*TASK GOAL:* Only the closing portion of the entries is to be reproduced: the line containing "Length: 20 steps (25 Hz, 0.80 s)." through the very last line, exactly as written.

(DATASET EXTRACT begins)

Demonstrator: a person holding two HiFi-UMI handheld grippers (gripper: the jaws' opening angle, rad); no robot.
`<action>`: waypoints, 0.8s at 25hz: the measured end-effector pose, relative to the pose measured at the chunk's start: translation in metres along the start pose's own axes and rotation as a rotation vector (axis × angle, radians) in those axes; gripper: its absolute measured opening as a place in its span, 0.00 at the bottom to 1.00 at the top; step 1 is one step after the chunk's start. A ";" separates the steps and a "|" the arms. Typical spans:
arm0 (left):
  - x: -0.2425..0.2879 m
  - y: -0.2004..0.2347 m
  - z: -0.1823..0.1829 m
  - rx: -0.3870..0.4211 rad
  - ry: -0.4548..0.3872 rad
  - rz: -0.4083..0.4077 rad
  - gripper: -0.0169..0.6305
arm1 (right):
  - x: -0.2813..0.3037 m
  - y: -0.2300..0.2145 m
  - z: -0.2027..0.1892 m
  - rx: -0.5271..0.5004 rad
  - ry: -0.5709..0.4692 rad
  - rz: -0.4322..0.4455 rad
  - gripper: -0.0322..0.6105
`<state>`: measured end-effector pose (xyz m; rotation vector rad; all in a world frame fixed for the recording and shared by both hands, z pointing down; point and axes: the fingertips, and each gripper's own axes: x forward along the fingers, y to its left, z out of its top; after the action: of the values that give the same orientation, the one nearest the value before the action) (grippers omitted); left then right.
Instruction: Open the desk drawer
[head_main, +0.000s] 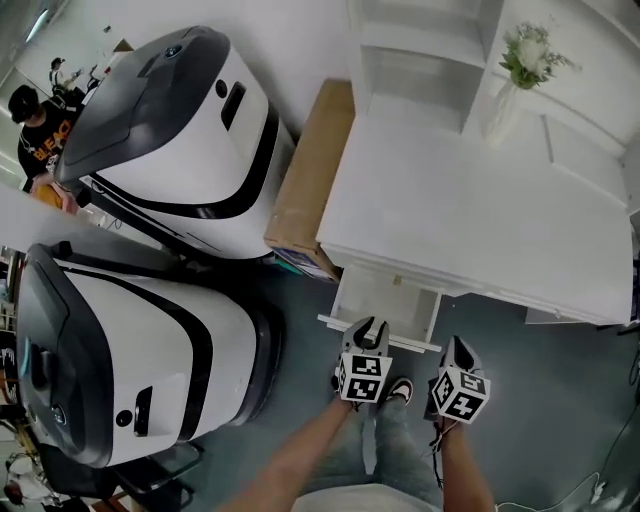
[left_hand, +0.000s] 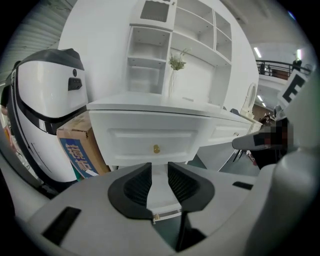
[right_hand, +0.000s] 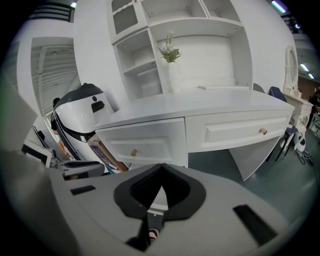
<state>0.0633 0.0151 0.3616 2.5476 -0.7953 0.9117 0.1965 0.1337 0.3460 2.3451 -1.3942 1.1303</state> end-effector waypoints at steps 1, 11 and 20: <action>0.003 0.000 0.003 0.008 -0.001 -0.002 0.20 | 0.001 0.000 0.000 0.005 -0.001 -0.001 0.06; 0.054 0.007 0.026 0.034 0.003 -0.012 0.20 | 0.015 -0.018 -0.002 0.079 -0.003 -0.044 0.06; 0.088 0.002 0.037 0.050 0.017 -0.002 0.20 | 0.019 -0.039 -0.005 0.122 0.010 -0.080 0.06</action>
<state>0.1356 -0.0384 0.3923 2.5794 -0.7746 0.9623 0.2309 0.1447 0.3712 2.4501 -1.2489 1.2362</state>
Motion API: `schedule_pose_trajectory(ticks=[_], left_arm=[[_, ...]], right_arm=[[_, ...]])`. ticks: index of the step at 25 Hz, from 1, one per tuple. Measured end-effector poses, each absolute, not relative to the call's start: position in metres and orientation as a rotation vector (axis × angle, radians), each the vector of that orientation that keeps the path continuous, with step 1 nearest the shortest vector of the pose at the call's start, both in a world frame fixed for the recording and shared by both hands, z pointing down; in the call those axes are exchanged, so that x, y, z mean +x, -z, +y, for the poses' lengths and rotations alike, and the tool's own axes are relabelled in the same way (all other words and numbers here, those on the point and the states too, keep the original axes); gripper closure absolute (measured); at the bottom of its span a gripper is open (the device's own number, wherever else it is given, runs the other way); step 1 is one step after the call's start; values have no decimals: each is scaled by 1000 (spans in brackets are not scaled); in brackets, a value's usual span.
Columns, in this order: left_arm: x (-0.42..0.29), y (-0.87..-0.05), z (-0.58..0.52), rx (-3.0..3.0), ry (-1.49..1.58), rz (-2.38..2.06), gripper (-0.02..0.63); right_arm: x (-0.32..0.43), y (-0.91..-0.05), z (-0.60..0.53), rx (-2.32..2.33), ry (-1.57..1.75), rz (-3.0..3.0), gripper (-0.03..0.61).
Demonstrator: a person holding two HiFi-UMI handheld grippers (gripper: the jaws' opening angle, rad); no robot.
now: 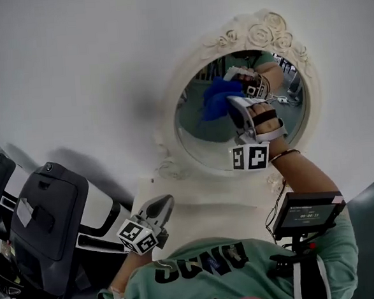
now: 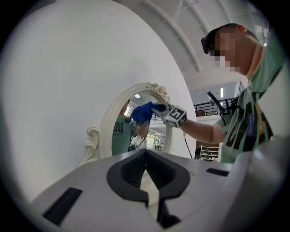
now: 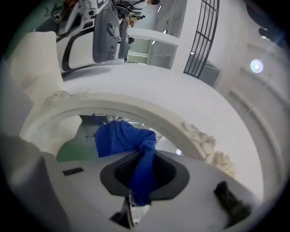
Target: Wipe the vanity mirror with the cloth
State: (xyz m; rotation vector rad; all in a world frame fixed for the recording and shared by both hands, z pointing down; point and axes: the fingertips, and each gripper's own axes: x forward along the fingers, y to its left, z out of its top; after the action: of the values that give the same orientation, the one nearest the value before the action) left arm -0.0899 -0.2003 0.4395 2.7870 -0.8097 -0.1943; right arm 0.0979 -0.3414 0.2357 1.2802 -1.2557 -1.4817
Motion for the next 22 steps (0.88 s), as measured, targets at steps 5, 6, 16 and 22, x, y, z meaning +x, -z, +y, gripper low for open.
schedule_pose_trajectory(ticks=[5,6,16,22], left_arm=[[-93,-432,-204,2799,237,-833,604],[-96,-433,-204,2797,239,-840,604],[-106,-433,-209,2778,240,-861,604],[-89,-435,-207,2787,197,-811,604]], right_arm=[[121,-127,-348,1410,1538,-1056,522],[123,-119,-350,1422,1534,-1032,523],[122,-109,-355,1431,1524,-977,523],[123,-137,-358,1426,1509,-1002,525]])
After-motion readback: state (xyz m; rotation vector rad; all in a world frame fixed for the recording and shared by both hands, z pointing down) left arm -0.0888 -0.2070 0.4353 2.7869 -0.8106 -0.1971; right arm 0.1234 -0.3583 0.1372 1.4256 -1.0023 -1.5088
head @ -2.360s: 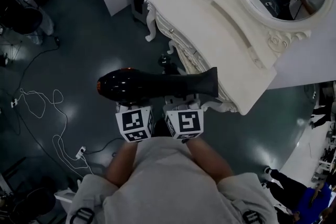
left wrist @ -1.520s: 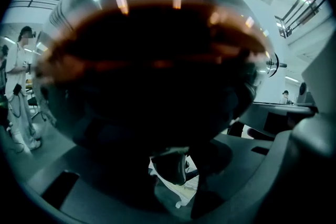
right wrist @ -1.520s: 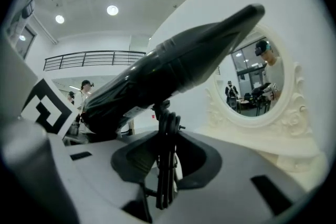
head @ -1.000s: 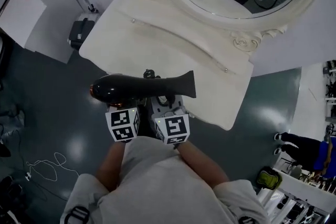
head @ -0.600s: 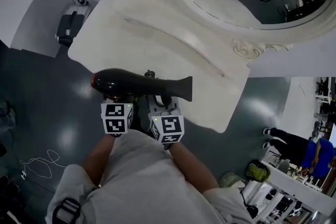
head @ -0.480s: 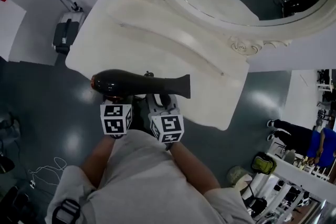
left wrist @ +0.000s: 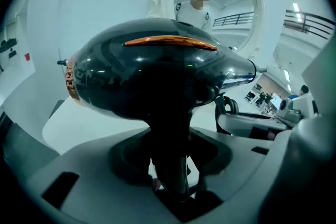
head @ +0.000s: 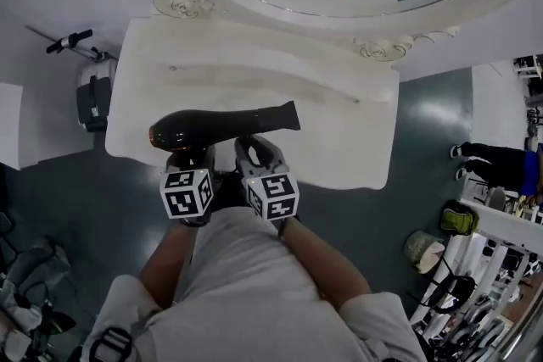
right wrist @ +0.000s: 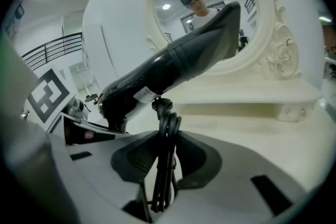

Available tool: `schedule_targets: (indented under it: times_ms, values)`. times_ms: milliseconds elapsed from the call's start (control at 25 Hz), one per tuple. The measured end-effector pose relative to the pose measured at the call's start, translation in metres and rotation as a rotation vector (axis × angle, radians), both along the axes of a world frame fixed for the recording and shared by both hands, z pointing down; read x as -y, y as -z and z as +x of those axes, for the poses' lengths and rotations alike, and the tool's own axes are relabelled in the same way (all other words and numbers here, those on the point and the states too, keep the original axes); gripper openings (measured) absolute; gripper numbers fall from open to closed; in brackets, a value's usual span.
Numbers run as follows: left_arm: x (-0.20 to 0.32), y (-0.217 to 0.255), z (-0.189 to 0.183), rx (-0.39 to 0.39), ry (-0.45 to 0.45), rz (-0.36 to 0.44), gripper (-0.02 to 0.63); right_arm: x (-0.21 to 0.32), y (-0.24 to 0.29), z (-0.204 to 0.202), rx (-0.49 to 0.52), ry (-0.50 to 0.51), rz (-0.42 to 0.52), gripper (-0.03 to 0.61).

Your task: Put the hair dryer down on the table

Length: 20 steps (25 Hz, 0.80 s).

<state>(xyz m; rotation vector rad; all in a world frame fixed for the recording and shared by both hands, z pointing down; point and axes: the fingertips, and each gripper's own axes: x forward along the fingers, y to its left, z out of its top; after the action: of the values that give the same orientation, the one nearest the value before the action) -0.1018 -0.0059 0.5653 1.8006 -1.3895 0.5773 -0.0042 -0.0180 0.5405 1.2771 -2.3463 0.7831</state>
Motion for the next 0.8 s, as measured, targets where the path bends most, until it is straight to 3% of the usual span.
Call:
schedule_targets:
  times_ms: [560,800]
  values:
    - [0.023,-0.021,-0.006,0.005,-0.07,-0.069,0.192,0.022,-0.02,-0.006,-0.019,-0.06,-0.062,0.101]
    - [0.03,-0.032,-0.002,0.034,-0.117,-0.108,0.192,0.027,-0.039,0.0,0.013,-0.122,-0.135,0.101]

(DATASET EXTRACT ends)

*SOLUTION TO THIS EXERCISE:*
Length: 20 steps (25 Hz, 0.80 s).

<state>(xyz m; rotation vector rad; all in a world frame fixed for the recording and shared by both hands, z pointing down; point and axes: the fingertips, and each gripper's own axes: x forward along the fingers, y to its left, z out of its top; after the action: of the values that give the same orientation, the one nearest the value before the action) -0.1018 -0.0059 0.5653 1.8006 -1.3895 0.5773 -0.0042 -0.0180 0.5405 1.2771 -2.3463 0.7831</state>
Motion for the next 0.8 s, as measured, targets where the path bends most, until it is straight to 3% of the usual span.
Call:
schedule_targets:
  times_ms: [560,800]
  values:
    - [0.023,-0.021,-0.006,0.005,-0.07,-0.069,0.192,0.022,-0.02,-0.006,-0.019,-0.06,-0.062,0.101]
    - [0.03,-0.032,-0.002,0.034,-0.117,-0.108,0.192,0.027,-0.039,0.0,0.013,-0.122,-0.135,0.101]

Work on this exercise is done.